Global forests need global governance and market recognition18 December 2023
The new Broader Market Recognition Coalition is a key practical development to incentivise and deliver strong tropical forest governance, writes David Hopkins, Timber Development UK chief executive
As COP climate talks have widened their agendas over the years, the role of forests and forestry has assumed ever greater importance for meeting carbon targets.
Each year seems to bring a new announcement from world leaders pledging government and corporate cash for halting or reversing forest loss – along with evidence that we are failing to meet pledges made previously. Forests are so important to the global climate, yet fundamentally neglected in policy. Little of the grand rhetoric is ever matched in reality.

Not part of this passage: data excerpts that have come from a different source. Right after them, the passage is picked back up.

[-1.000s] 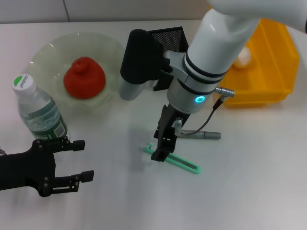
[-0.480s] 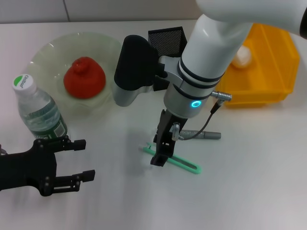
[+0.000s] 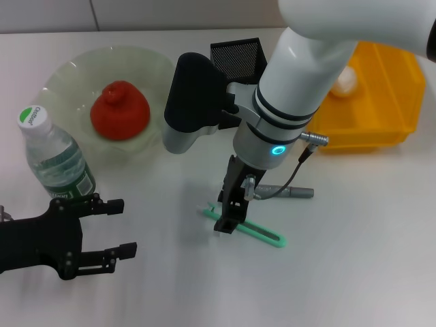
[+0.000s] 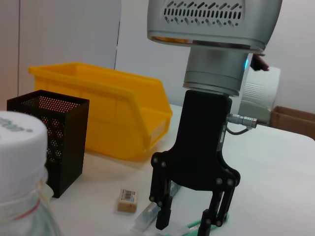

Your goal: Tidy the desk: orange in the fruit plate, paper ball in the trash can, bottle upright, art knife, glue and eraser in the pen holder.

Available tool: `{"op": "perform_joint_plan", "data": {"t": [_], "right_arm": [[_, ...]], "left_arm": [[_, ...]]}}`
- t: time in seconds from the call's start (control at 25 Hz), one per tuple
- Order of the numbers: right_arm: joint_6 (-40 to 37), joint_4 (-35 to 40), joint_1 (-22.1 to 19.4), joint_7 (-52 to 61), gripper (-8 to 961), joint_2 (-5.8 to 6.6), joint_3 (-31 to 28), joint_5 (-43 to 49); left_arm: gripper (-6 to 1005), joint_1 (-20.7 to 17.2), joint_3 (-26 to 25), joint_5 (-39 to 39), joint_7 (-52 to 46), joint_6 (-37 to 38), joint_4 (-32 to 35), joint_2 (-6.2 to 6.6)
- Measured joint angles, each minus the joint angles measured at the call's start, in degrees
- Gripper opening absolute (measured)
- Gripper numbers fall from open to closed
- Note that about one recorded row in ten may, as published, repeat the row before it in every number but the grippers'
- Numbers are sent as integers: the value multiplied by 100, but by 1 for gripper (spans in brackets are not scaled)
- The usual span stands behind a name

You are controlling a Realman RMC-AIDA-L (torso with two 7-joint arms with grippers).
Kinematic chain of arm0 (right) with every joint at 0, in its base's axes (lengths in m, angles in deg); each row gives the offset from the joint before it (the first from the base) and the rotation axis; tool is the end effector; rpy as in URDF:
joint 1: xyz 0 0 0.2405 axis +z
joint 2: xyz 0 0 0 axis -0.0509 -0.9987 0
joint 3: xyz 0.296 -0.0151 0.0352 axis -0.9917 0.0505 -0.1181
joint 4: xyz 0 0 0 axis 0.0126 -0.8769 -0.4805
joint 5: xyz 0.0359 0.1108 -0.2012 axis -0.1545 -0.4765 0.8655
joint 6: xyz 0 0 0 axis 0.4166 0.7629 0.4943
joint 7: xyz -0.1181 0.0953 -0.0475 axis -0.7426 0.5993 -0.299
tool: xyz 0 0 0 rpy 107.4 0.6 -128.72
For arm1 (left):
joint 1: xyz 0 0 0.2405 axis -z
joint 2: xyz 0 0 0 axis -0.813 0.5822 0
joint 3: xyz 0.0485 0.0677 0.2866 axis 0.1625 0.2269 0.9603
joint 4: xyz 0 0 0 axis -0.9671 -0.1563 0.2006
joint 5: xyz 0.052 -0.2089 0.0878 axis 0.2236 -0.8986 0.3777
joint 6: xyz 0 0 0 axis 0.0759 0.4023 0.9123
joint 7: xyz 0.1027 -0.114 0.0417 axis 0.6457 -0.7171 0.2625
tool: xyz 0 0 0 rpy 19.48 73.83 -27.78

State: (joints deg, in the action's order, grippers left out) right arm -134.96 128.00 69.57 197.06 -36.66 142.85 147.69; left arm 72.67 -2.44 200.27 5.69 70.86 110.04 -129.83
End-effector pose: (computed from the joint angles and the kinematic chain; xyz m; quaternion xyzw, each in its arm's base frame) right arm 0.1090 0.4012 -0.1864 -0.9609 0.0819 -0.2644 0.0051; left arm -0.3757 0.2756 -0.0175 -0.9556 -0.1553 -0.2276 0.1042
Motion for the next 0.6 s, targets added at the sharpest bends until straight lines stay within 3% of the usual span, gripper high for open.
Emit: {"op": "perform_joint_plan", "data": {"t": [0.28, 0.6], "right_arm": [[111, -44, -13, -10, 531, 0, 261, -193], [243, -62, -31, 9, 445, 0, 369, -206]], "left_arm": [[777, 0, 0, 1, 23, -7, 0, -26], [774, 9, 0, 4, 33, -10, 25, -48]]}}
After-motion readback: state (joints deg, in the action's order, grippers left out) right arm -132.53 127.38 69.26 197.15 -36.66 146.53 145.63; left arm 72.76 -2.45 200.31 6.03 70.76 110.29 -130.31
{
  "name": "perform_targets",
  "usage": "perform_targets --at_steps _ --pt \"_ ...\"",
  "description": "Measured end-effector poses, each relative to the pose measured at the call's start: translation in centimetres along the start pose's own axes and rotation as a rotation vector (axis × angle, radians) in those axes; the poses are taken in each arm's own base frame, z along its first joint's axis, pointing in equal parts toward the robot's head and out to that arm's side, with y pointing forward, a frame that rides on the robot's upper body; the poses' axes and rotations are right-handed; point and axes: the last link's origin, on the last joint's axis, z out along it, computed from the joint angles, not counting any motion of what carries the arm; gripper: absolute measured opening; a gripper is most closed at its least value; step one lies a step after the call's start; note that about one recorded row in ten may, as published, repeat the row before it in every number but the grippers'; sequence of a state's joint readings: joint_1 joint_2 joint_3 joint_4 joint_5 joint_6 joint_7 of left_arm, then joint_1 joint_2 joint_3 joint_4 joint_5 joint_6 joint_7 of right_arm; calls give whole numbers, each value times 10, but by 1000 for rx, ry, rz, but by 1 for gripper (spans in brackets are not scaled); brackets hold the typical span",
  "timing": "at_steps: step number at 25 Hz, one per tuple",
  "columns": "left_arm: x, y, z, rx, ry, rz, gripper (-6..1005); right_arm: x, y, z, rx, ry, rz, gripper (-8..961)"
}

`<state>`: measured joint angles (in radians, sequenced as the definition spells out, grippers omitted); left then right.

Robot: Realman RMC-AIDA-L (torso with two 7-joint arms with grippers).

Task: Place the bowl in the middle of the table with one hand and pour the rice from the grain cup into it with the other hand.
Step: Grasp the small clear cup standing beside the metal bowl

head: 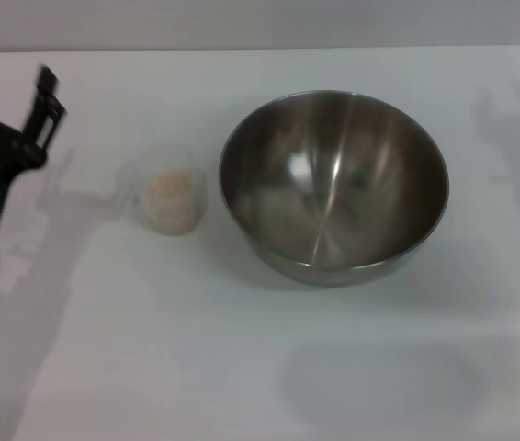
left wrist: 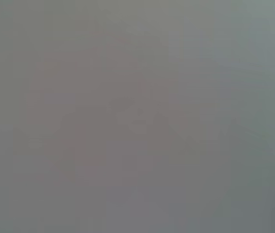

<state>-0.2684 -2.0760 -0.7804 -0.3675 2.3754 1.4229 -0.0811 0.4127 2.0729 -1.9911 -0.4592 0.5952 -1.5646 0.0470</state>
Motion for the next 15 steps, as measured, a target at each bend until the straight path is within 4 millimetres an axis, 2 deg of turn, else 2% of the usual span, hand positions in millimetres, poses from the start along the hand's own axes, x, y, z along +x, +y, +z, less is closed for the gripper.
perform_targets --at_steps 4,8,9,15 --pt "-9 13 -24 -59 -59 27 801 -2 -15 -10 28 -3 -15 480" --pt "-15 19 -35 -82 -102 23 800 -1 -18 -13 29 12 -28 482" --pt "-22 21 -40 -91 -152 23 800 0 -20 -15 29 19 -34 482" --pt "-42 23 -42 -95 -291 25 799 1 -23 -15 27 25 -42 486"
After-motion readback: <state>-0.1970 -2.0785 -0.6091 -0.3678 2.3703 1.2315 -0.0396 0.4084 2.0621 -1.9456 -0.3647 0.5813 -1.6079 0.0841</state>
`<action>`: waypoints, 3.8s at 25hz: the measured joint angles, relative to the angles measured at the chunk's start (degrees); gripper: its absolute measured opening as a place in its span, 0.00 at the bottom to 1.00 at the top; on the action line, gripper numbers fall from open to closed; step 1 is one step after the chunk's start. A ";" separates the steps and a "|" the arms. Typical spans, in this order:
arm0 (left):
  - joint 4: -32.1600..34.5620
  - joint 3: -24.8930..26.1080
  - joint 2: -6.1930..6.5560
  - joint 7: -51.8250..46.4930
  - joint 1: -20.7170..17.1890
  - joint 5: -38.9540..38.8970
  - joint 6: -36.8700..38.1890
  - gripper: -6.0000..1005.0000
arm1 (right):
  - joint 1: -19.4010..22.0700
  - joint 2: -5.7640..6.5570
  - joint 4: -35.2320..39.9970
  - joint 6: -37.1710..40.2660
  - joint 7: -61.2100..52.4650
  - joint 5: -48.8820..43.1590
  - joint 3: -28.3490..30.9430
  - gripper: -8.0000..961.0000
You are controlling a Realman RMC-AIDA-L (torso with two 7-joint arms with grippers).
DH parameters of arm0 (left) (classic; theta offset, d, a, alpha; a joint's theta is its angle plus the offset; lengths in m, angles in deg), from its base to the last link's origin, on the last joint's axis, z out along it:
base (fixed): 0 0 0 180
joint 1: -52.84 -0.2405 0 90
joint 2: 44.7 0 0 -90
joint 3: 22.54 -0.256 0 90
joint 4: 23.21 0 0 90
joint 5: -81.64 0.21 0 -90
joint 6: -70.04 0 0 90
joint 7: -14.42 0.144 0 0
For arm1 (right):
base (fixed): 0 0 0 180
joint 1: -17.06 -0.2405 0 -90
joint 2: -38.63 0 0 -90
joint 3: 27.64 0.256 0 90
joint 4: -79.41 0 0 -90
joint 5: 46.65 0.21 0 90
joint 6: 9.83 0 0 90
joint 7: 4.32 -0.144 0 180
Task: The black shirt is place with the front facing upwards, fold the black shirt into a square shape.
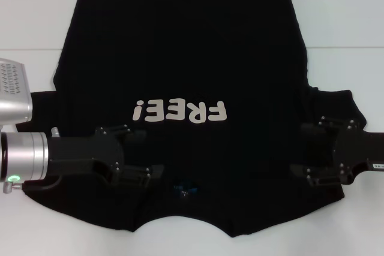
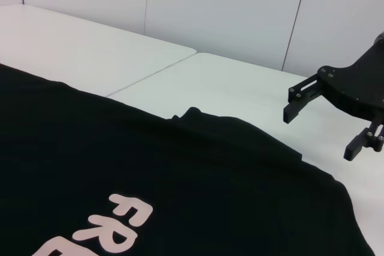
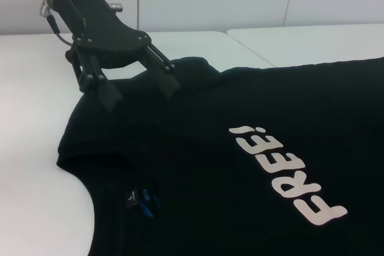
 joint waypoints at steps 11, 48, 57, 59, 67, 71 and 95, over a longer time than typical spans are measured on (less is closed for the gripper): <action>-0.17 0.01 0.00 -0.14 -0.06 1.29 0.30 0.93 | 0.00 0.00 0.00 -0.20 0.00 0.13 0.43 0.97; -3.54 15.01 11.80 -70.83 1.41 15.27 -12.33 0.93 | -0.09 -0.18 0.00 -0.34 -6.20 0.39 2.62 0.96; -5.65 14.94 11.66 -71.69 1.71 17.59 -18.09 0.93 | -0.09 -0.02 0.00 -0.26 -6.67 0.38 2.64 0.96; -6.18 14.94 11.60 -71.60 1.80 17.62 -18.51 0.93 | -0.09 -0.02 0.00 -0.28 -6.68 0.35 2.57 0.96; -6.88 14.94 11.25 -71.40 1.92 17.66 -18.77 0.93 | -0.08 0.00 0.00 -0.14 -6.68 0.26 2.39 0.96; -7.32 14.95 11.17 -71.35 1.92 17.67 -19.01 0.93 | -0.09 0.00 0.00 -0.14 -6.68 0.25 2.30 0.96; -7.06 14.13 11.13 -70.67 2.11 17.67 -20.22 0.93 | -0.08 0.00 0.00 -0.22 -6.68 0.26 2.36 0.96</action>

The New York Declaration on Forests in 2014 – where 39 countries pledged to halve deforestation by 2020 – is a good example. Instead of deforestation being halved, it rose by almost 20% among signatory countries in the following years.
Part of the problem lies in the focus on headline grabbing figures rather than addressing fundamentals of having strong, legal frameworks within which national sustainable forestry systems can operate. Without the governance, there is nothing of substance to invest into and nothing to ensure forests you invest in today will still be standing tomorrow.
It’s this essential first step that many eye catching pledges fail to address. Yet, the only states which are seeing a drop in deforestation are those with proper national standards for forestry management and production.
This is where a new initiative – the Broader Market Recognition Coalition (BMRC) – comes in (see pp30- 32). Founded at a policy forum in Bali earlier this year, and building on the work of the Tropical Timber Accord launched at COP26 by TDUK and others, the BMRC seeks to encourage development and implementation of national forestry standards and verification systems.
Core functions of BMRC are to establish a robust framework to endorse these national standards of participating countries and promote international recognition of them to boost trade, so incentivising further development of sustainable forestry systems.
BMRC builds on progress made by tropical countries under the FLEGT regime. Although this is now being superseded by the EU Deforestation Regulation, the FLEGT process has 20 years of practical policy experience in delivering an operational framework for market recognition of national forest programmes. Its achievements should not be overlooked in the rush for something new.
Stakeholders representing six tropical producer countries are working on the BMRC initiative, with a larger outer circle of influential nations, including China and the UK (via TDUK), to help with wider input and political recognition. Political recognition will be vital to driving the process, from multi-stakeholder engagement processes through to market recognition, and to attracting investment into tropical forest enterprises.
The BMRC website – www.forestgovernance.org – will be launched with a roadmap for action in November, with a campaign to build further support during 2024.
We need to maintain this momentum through the trade to support the work being developed by producer countries. It is only when they own their own forestry systems and see the genuine benefits on the ground, that we will start to make good on grandiose pledges made at international summits.